As the movement picked up speed, Americans began to ask, why not marriage rights and protections (such as tax breaks, insurance benefits, and the right to raise children together) for same-sex couples too? Some same-sex couples began to marry in private ceremonies, and eventually some US states authorized same-sex domestic partnerships and civil unions. These legal unions were similar to marriage, though the federal government did not honor them. Other states were not required to honor these unions either. While same-sex unions were gaining ground, many Americans were strongly opposed to them. In 1996 the US Congress passed the Defense of Marriage Act (DOMA). This law defined marriage as a union between one man and one woman. Over the next twenty years, Americans vehemently debated same-sex marriage. Some states defied DOMA, passing same-sex marriage into law. Others enacted bans on same-sex marriage, claiming that marriage was intended by God to be between one man and one woman. But in 2011, the tide turned when the US attorney general announced that the US government would no longer enforce DOMA.

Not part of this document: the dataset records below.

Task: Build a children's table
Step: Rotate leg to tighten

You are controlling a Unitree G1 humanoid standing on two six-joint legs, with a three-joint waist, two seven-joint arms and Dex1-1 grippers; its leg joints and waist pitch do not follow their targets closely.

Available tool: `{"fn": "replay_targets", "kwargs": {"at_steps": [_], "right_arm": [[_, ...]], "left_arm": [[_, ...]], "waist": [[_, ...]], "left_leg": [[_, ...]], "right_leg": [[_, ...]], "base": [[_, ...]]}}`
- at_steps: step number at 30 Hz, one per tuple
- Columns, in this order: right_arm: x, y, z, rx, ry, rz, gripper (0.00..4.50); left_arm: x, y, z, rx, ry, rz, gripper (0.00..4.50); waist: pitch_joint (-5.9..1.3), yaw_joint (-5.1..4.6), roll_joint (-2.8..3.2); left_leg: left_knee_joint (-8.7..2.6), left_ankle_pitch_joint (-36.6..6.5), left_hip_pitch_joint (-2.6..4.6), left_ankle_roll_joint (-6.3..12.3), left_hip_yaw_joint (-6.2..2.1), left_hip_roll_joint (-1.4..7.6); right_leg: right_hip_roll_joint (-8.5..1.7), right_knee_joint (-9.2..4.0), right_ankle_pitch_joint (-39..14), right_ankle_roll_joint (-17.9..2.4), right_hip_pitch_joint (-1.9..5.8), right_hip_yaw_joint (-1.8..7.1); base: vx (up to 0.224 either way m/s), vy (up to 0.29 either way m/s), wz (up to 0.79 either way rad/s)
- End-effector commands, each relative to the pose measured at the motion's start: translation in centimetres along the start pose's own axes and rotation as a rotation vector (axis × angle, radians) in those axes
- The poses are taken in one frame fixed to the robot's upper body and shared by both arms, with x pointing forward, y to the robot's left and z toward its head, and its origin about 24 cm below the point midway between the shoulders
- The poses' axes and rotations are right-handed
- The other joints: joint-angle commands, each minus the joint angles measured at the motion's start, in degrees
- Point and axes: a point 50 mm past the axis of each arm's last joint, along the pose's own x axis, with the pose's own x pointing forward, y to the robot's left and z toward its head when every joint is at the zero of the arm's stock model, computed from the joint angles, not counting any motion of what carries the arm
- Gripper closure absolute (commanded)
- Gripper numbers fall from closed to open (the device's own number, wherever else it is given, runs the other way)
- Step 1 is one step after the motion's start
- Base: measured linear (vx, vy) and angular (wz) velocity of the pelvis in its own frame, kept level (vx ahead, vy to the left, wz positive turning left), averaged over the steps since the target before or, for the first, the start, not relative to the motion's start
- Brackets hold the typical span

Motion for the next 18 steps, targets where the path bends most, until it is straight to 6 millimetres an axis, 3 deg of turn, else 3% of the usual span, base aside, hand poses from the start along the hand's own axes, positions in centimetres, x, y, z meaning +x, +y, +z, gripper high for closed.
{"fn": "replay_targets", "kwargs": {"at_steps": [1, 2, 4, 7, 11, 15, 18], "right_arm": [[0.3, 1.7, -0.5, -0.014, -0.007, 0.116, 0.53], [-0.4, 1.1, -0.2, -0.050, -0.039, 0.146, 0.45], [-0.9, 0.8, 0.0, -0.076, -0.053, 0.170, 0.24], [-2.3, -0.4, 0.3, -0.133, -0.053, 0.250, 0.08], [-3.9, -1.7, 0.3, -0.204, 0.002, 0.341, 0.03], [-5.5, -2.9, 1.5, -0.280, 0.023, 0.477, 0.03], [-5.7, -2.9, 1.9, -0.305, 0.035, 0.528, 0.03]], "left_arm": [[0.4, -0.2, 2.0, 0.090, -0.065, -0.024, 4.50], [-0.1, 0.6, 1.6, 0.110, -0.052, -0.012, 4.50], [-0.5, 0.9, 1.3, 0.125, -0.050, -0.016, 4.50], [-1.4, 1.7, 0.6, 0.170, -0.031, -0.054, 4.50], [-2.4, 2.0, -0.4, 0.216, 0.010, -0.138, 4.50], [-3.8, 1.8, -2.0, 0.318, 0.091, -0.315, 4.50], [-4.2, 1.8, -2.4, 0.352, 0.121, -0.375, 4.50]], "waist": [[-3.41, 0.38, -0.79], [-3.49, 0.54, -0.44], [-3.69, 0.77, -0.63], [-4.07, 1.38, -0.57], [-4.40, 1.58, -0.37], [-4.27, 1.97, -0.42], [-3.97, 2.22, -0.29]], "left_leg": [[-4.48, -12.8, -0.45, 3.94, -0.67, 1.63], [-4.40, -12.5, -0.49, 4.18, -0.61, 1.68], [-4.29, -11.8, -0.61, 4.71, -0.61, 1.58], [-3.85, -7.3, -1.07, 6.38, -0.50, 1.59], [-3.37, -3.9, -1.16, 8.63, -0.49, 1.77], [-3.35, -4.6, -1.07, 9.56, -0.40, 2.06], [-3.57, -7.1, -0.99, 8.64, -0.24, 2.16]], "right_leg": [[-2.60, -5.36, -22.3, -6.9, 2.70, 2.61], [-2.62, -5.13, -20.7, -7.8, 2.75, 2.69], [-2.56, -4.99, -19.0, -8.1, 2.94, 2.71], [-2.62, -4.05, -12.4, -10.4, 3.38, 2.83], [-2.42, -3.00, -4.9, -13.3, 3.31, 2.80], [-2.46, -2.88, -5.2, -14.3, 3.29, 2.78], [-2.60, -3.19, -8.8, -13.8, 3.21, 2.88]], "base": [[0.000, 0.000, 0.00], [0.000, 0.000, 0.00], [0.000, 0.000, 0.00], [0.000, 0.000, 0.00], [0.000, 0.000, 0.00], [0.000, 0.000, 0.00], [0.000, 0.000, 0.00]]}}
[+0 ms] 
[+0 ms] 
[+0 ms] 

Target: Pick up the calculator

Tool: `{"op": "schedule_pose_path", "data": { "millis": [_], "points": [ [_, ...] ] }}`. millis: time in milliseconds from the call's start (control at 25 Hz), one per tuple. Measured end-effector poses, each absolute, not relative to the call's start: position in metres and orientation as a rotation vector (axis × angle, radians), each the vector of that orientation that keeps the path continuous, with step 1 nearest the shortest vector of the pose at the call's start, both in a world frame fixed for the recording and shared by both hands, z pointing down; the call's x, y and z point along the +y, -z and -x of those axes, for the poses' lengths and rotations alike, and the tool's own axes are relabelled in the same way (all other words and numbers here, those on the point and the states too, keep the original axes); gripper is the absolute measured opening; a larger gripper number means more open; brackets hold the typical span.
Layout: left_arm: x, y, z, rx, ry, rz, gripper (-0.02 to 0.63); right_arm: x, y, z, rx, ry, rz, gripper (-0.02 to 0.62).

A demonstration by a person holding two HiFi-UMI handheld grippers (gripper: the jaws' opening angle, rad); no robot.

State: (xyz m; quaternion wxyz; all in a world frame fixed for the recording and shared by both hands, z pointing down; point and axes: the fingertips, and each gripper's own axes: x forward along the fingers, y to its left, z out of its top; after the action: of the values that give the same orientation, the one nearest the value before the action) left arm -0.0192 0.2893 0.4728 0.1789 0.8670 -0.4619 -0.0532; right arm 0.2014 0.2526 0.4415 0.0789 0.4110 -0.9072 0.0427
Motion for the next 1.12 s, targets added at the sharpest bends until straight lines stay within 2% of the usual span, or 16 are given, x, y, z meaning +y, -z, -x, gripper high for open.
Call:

About four years later, in April 2015, the US Supreme Court heard oral arguments in Obergefell v. Hodges, a case that challenged the constitutionality of state bans on same-sex marriage. After decades of fighting for the decriminalization of same-sex relationships and advocating for gay rights, gay Americans and their allies watched this major civil rights issue take center stage. Justice Anthony Kennedy wrote the court’s majority opinion, ruling on June 26, 2015, that “the history of marriage is one of both continuity and change.” The justices cited the Loving v. Virginia case as an example of constitutional protections for “the right of personal choice regarding marriage.” The decision held that “the Fourteenth Amendment [which provides for equal protection of the law] requires a state to license a marriage between two people of the same sex and to recognize a marriage between two people of the same sex when their marriage was lawfully licensed and performed out-of-state.”
With that ruling, DOMA and state marriage bans were dead. This was good news for Neil Patrick Harris and David Burtka, Ellen DeGeneres and Portia de Rossi, and millions more same-sex couples who chose to marry. Marriage equality was the law of the land. Once again, love was changing everything.